## [Directions]
Restate word for word the section of the entries that opens at the line containing "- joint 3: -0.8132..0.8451" and closes at the line containing "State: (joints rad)", both lines kept, pictures dropped.

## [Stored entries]

* * * * * * * * *

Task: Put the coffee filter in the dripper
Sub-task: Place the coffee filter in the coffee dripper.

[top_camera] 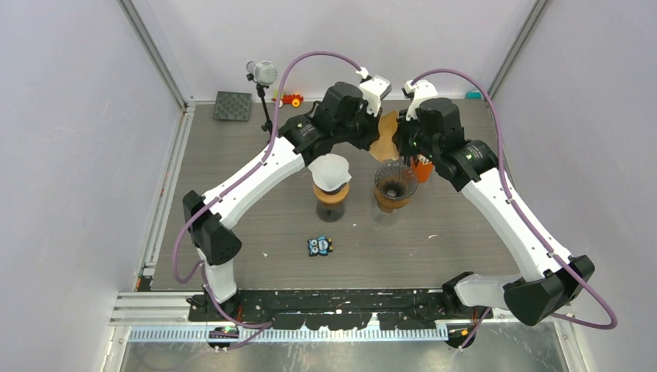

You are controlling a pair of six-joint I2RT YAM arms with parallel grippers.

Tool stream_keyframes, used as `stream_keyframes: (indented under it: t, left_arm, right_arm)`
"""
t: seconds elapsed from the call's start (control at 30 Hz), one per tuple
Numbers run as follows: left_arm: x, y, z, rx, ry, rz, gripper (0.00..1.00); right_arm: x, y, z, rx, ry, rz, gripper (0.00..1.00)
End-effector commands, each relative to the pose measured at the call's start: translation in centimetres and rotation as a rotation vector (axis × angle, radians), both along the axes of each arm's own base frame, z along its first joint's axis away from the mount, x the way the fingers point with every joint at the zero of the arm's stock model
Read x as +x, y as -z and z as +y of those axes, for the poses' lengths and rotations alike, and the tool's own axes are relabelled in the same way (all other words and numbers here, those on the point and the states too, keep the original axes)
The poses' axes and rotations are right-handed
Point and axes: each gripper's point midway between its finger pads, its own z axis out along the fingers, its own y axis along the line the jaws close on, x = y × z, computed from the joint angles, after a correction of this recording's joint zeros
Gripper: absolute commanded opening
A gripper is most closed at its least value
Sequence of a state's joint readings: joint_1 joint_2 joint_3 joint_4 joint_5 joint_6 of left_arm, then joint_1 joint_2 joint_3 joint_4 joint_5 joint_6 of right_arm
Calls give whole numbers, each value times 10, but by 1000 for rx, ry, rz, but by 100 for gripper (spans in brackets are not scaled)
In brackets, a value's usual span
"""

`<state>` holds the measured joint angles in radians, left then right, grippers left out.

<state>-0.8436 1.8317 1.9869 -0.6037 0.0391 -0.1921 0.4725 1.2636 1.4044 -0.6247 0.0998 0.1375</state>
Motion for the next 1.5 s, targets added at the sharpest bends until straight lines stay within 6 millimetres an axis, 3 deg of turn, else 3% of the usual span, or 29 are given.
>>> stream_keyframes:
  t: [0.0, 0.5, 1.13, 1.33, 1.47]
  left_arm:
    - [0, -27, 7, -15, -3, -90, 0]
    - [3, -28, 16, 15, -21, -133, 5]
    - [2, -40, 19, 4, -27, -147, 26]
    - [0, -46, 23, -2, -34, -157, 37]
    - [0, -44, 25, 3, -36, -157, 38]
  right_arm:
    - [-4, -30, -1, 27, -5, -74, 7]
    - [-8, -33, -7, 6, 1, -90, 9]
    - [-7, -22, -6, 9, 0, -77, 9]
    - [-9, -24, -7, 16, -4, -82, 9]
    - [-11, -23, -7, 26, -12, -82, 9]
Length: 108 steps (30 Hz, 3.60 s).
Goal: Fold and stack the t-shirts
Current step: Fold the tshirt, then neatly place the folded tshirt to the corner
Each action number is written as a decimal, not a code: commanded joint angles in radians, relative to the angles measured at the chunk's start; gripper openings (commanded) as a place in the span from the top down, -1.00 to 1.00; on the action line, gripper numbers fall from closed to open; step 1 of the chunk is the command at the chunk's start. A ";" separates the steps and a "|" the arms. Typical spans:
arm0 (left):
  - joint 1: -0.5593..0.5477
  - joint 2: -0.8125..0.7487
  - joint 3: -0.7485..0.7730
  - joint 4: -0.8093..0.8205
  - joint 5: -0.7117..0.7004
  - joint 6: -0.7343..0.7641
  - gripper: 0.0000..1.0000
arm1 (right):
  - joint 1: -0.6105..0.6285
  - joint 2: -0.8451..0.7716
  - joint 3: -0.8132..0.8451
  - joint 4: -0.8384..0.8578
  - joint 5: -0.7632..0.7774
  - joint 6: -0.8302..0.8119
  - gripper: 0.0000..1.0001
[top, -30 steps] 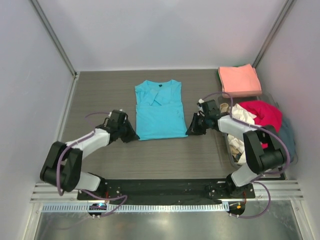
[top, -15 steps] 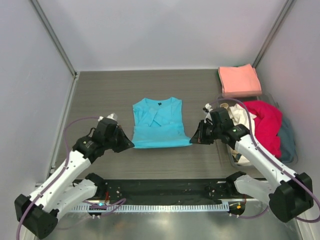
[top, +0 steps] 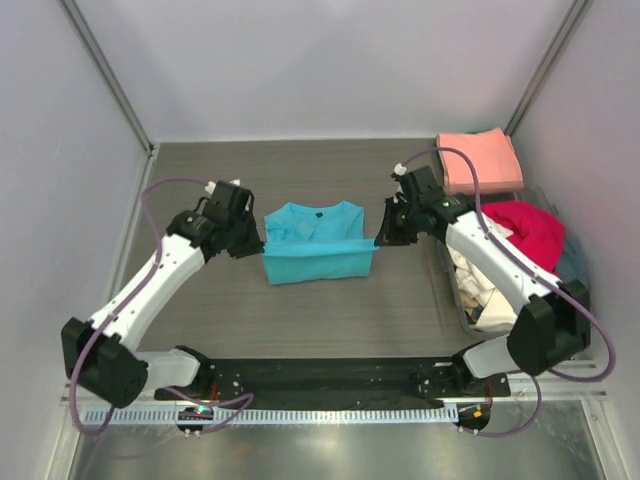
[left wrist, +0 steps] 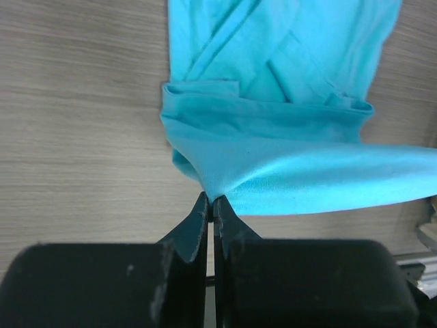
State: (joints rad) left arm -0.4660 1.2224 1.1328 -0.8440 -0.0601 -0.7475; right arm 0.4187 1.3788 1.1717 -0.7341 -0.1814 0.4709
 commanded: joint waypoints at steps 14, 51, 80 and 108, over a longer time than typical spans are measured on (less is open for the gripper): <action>0.196 0.538 0.418 0.005 0.043 0.184 1.00 | -0.087 0.491 0.475 -0.014 0.062 -0.132 0.98; 0.293 0.157 0.136 0.022 0.128 0.217 -0.11 | -0.175 0.732 0.375 0.334 -0.359 -0.089 -0.95; 0.294 -0.336 -0.240 0.046 -0.018 0.249 -0.29 | -0.262 0.787 0.779 0.121 -0.227 -0.307 0.98; 0.294 -0.290 -0.251 0.065 0.032 0.252 -0.26 | -0.500 0.801 1.296 -0.039 0.132 -0.607 0.98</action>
State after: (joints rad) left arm -0.1707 0.9371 0.8837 -0.8116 -0.0414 -0.5137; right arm -0.0746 2.2360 2.4107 -0.8082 -0.0742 -0.1070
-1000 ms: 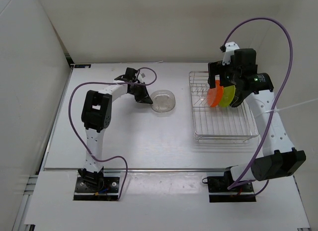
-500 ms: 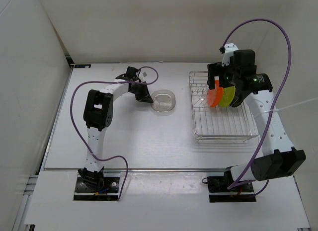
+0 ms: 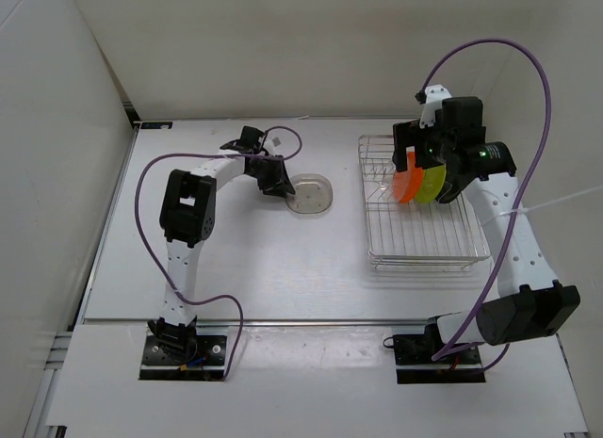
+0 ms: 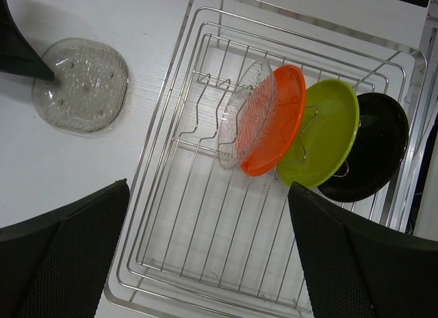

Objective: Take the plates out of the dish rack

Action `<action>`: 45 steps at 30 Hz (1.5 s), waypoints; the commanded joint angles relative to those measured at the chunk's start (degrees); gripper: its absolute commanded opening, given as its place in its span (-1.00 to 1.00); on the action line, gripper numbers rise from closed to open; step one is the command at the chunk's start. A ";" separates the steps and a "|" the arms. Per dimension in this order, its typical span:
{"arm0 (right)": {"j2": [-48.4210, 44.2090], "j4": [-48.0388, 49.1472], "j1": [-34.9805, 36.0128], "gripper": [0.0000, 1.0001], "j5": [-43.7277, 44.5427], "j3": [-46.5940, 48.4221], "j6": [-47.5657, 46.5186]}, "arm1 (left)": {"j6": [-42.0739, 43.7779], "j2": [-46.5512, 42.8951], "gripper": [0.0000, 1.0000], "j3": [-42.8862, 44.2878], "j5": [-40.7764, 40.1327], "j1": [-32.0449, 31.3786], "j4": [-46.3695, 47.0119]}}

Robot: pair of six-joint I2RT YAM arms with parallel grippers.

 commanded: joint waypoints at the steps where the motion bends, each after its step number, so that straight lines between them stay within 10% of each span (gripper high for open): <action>1: -1.31 2.33 -0.17 1.00 -0.09 -0.52 -0.49 | 1.96 -1.68 0.00 1.74 -0.41 0.54 -0.54; 10: 5.45 2.33 -0.78 1.00 8.08 0.26 -3.40 | 12.06 -7.90 1.00 8.32 -4.28 5.72 -8.79; 26: 22.59 1.80 -0.26 0.28 16.88 8.35 -7.17 | 22.09 -34.62 1.00 -1.95 -19.13 9.41 -12.84; 45: 30.15 3.47 2.12 -0.27 22.77 9.93 -9.90 | 22.62 -39.12 1.00 -8.28 -19.40 8.89 -11.79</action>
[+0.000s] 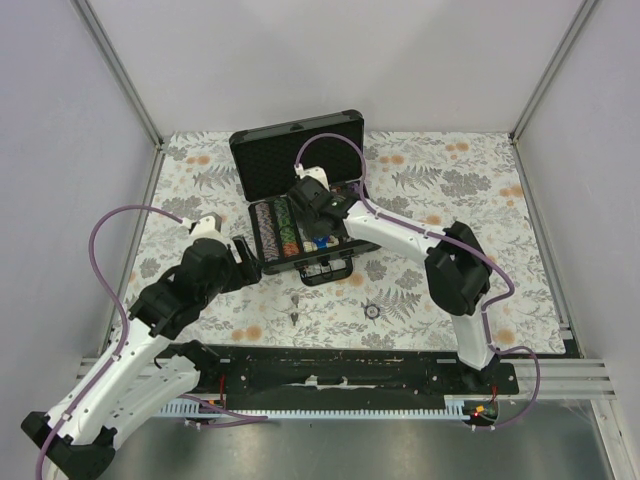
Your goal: Pack up texas hold em set
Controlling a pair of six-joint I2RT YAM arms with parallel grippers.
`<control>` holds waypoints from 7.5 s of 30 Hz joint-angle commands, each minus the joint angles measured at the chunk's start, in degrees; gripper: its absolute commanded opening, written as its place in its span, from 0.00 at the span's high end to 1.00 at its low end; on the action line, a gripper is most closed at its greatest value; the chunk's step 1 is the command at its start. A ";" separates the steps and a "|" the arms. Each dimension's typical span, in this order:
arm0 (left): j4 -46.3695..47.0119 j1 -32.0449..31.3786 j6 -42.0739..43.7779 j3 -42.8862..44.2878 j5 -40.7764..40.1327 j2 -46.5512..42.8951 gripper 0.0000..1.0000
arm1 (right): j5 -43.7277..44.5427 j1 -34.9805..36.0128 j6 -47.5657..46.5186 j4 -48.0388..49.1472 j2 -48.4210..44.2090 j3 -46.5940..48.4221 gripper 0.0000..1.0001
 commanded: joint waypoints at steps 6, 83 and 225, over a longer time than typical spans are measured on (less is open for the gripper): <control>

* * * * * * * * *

## [Output below]
  - joint 3: -0.8132..0.8451
  - joint 4: -0.8384..0.8578
  - joint 5: -0.7632..0.7774
  - joint 6: -0.8302..0.8119
  - gripper: 0.0000..1.0001
[top, -30 steps] 
[top, -15 steps] 
[top, +0 steps] 
[left wrist, +0 steps] 
State: (joints rad) left arm -0.4660 1.2224 1.1328 -0.8440 -0.0601 -0.7475; right arm 0.4187 1.3788 1.1717 -0.7341 -0.1814 0.4709

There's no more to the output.